## What is required
Within the material below, count how many lines contain "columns". Answer with only that number.

■ ■ ■ ■ ■ ■ ■

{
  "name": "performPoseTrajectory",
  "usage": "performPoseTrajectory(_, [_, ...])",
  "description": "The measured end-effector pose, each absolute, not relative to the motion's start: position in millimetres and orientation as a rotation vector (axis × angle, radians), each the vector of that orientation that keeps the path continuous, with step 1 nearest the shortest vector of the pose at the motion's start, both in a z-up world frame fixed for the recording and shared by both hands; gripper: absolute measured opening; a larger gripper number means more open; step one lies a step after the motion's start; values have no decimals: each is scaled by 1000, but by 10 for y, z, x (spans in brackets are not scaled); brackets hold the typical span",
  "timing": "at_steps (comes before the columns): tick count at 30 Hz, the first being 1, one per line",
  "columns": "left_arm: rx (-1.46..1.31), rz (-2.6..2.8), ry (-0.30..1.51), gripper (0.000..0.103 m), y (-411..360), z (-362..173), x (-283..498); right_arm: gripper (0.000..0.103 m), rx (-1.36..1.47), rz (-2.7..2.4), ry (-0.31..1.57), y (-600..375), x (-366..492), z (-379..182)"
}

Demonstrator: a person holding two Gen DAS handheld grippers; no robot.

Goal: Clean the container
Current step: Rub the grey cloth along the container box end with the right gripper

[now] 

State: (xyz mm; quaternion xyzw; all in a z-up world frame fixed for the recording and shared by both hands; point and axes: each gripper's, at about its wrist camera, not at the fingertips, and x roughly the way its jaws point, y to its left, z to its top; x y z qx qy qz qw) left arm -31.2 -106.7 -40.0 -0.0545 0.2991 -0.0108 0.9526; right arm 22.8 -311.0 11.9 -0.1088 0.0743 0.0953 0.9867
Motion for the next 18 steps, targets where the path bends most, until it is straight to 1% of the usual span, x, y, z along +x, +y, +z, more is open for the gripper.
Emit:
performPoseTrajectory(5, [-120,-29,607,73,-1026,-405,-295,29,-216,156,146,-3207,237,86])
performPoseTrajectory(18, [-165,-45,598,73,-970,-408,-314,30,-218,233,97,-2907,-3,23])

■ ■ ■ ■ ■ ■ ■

## Exercise output
2